A model invented 31 CVE numbers in our data. Here’s the list and the fix.

What we found

We checked every CVE number we’d ever published against the official NVD database, and against MITRE for anything NVD didn’t have. That’s 151 unique IDs across our briefings and weekly reports.

120 were real. 31 were not. Those 31 identifiers had never been assigned to anything. They simply didn’t exist.

And they weren’t scattered. They came in neat sequential runs: CVE-2026-45201 through 45204, CVE-2026-51847 through 51850, and a cluster in the CVE-2026-2284x range. One detail from that last run is worth pausing on – CVE-2026-22844, sitting right in the middle of the invented ones, is a real CVE. The model had bracketed a genuine identifier with fabricated ones. That is exactly why eyeballing the format doesn’t work.

The full list

Here is every one of the 31, grouped by the weekly report it appeared in.

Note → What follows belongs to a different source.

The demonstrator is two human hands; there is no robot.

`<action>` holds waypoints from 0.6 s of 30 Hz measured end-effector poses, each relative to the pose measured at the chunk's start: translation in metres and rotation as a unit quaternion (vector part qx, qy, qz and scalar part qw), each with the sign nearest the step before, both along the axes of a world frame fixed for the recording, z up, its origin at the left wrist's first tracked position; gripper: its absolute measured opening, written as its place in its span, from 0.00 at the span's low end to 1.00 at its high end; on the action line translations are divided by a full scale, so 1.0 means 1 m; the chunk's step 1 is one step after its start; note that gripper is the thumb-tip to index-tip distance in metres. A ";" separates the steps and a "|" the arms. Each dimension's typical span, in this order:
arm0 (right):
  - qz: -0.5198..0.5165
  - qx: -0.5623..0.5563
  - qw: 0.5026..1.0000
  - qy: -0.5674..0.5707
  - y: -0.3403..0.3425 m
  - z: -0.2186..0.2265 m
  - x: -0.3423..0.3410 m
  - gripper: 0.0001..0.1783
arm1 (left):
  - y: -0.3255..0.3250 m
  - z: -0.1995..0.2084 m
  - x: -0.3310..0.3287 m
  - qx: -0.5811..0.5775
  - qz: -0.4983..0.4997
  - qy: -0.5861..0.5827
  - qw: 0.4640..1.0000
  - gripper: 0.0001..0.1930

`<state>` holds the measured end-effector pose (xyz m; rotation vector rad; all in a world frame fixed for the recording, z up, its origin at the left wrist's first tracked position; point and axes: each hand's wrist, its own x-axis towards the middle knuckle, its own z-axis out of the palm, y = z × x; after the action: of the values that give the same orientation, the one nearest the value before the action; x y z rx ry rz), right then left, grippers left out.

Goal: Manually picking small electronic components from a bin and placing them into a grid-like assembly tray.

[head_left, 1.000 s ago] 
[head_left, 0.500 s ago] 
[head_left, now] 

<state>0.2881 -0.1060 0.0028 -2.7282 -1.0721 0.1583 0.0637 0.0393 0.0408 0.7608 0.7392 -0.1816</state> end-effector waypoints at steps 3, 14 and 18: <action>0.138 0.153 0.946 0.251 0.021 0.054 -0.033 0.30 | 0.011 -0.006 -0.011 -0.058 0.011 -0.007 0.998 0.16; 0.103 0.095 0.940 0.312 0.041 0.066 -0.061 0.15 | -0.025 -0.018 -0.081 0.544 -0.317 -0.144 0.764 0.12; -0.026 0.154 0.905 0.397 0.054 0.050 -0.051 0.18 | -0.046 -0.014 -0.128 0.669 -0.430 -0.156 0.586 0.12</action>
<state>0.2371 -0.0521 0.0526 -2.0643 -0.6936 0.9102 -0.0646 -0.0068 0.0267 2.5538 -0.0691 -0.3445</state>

This list is generated directly from our public withdrawal data – if a number is here, it is gone from the live site.

Why it happened

All 31 traced back to the same early version of our pipeline, before we added a rule that every CVE number has to match a real source record instead of being written as part of the summary.

The sequential runs are the fingerprint of a language model inventing things that look correct. When you ask a model to summarize vulnerability activity without forcing each ID to tie back to a verified record, it produces numbers that look plausible. Right format, sensible year, tidy sequence. None of them pointed to a real vulnerability. It was confident, well formatted fiction. The one piece of good news is that none of these reached our actual daily briefings, which already pulled from verified feeds. They only lived in the older weekly-report path that came before the verification step.

What we did

Two things. One was cleanup, the other was a permanent fix.

For cleanup, we pulled every fake ID off the site. Of the 31, 26 had dedicated pages built for them; those now return a 410 Gone. The other 5 had only ever appeared inline in a single early weekly report, so they never had their own pages – each is now flagged in place in that archive. We stripped all 31 out of our public API, our feeds, and our sitemap. On the old archived reports we kept the pages but added a note next to each fake one saying the identifier couldn’t be verified against NVD, because deleting them quietly felt wrong.

For the permanent fix, we added a check that runs before anything publishes. If a CVE number isn’t in NVD and isn’t in CISA’s KEV list, it gets checked against MITRE. Anything confirmed fake gets pulled automatically and logged. If MITRE happens to be down, the check lets the content through rather than risk deleting something real, but everything now runs through one shared list so our pages, API, and sitemap can never disagree about which CVEs are real. The full method is on our methodology page.

Why we’re posting this

Two reasons. If you read AI-generated security content from anyone, us included, this is worth knowing about. A model naming a CVE is not proof the CVE exists. The format is easy to fake convincingly. If it matters, check the number against NVD or MITRE yourself, especially for older content from before a site had verification in place.

The other reason is that when you find something like this in your own data, the right move is to say so, show the list, and show the fix. The full list of all 31 is above; how our verification works is on our methodology page. Our data and which CVEs we actually track is in our open API.

If anyone wants to poke holes in the rest of our corpus, please do.